How to complete this task
Repeat the listing exactly as given, omitting every image.

Material provided
★ ★ ★ ★

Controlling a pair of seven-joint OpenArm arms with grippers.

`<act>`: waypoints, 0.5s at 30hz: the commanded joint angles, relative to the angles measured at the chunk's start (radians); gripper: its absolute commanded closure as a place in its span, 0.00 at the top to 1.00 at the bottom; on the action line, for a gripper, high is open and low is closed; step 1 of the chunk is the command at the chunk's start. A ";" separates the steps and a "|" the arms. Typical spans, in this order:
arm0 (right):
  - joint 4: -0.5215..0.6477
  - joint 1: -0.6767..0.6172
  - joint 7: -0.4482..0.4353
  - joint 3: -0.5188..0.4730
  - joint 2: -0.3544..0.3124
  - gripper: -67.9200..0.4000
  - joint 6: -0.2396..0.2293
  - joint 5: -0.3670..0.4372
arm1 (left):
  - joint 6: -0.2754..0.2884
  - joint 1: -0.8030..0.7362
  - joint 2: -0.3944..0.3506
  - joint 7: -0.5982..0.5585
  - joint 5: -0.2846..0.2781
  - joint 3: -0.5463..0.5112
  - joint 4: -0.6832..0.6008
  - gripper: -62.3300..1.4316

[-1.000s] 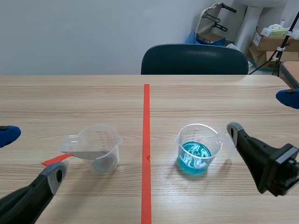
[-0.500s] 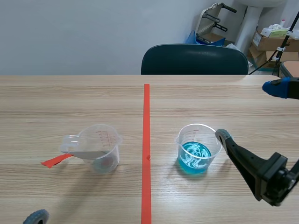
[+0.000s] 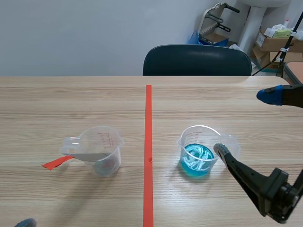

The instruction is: Do the redox reaction experiment

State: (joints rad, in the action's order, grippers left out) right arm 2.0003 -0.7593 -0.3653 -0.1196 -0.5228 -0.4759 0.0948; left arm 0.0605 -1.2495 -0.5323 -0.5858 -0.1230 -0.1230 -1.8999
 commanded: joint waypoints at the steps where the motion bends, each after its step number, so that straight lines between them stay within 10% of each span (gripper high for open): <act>1: 0.036 0.009 -0.010 0.033 -0.018 0.98 -0.001 -0.033 | 0.001 0.000 0.003 -0.007 -0.006 -0.003 -0.025 0.77; 15: 0.057 0.157 0.056 0.298 -0.070 0.98 0.004 -0.214 | 0.000 0.000 0.003 0.006 0.016 -0.003 -0.025 1.00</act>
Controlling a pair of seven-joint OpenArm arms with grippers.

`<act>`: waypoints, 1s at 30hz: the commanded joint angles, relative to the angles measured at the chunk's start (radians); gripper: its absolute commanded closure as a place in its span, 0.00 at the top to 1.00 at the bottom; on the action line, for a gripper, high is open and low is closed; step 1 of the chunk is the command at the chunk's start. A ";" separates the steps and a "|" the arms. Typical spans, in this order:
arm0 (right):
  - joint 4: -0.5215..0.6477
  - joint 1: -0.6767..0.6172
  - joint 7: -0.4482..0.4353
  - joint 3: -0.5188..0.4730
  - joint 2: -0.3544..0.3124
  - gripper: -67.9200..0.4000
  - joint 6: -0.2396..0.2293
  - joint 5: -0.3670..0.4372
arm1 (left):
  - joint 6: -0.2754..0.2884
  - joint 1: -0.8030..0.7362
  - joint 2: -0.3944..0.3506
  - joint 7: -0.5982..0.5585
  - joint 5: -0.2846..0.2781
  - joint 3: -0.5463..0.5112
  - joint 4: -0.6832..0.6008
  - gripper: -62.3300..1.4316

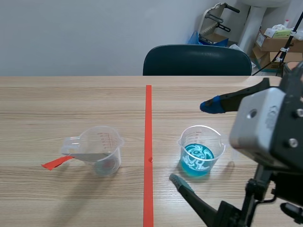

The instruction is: Do the redox reaction experiment

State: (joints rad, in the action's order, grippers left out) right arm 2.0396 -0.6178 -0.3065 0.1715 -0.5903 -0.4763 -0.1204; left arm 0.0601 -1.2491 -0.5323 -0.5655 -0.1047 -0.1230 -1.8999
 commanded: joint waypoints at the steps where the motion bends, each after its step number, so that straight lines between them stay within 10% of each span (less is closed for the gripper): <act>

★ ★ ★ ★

Solution to this task
Controlling a pair of seven-joint OpenArm arms with grippers.

`<act>`: waypoints, 0.5s at 30hz: the commanded joint angles, relative to the angles measured at the chunk's start (radians); gripper: its absolute commanded closure as a place in its span, 0.00 at the top to 1.00 at the bottom; on the action line, for a gripper, high is open and low is closed; step 1 of the chunk is the command at the chunk's start. A ";" separates the steps and a "|" the arms. Typical spans, in this order:
arm0 (right):
  - joint 4: -0.5215..0.6477
  - joint 1: -0.6767..0.6172
  - joint 7: -0.4482..0.4353
  - joint 3: -0.5188..0.4730
  - joint 2: -0.3544..0.3124
  - gripper: -67.9200..0.4000
  - joint 6: -0.2396..0.2293
  - joint 5: -0.3670..0.4372
arm1 (left):
  - joint 6: -0.2754..0.2884
  - joint 1: -0.8030..0.7362
  - joint 2: -0.3944..0.3506
  - joint 7: -0.5982..0.5585
  - joint 5: -0.2846..0.2781
  - joint 3: -0.5463..0.5112
  - joint 4: -0.6832..0.6008
  - gripper: -62.3300..1.4316

[-1.000s] 
[-0.500s] 
[+0.000s] 

The instruction is: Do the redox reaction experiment

State: (joints rad, in the action's order, grippers left out) right arm 2.0003 -0.7593 -0.3653 -0.1196 -0.5228 -0.4759 0.0948; left arm 0.0605 -1.2495 -0.5323 -0.5858 -0.1230 -0.1230 -1.8999
 commanded: joint waypoints at the steps where the motion bends, each after its step number, so that straight lines between them stay within 10% of each span (gripper high for open): <act>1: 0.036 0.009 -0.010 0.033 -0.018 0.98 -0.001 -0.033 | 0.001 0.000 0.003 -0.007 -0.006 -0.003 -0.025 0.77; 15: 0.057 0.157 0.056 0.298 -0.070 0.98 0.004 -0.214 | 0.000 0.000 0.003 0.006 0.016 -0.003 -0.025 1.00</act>
Controlling a pair of seven-joint OpenArm arms with grippers.

`<act>`: waypoints, 1s at 30hz: the commanded joint angles, relative to the angles measured at the chunk's start (radians); gripper: its absolute commanded closure as a place in its span, 0.00 at the top to 1.00 at the bottom; on the action line, for a gripper, high is open and low is closed; step 1 of the chunk is the command at the chunk's start. A ";" separates the steps and a "|" the arms. Typical spans, in this order:
arm0 (right):
  - joint 4: -0.5215..0.6477
  - joint 1: -0.6767..0.6172
  - joint 7: -0.4482..0.4353
  - joint 3: -0.5188..0.4730
  - joint 2: -0.3544..0.3124
  - gripper: -67.9200..0.4000
  - joint 6: -0.2396..0.2293
  - joint 5: -0.3670..0.4372
arm1 (left):
  - joint 6: -0.2754..0.2884
  - joint 1: -0.8030..0.7362
  - joint 2: -0.3944..0.3506
  - joint 7: -0.5982..0.5585
  - joint 5: -0.2846..0.2781
  - joint 3: -0.5463..0.5112
  - joint 4: -0.6832..0.6008
  - gripper: -62.3300..1.4316


The instruction is: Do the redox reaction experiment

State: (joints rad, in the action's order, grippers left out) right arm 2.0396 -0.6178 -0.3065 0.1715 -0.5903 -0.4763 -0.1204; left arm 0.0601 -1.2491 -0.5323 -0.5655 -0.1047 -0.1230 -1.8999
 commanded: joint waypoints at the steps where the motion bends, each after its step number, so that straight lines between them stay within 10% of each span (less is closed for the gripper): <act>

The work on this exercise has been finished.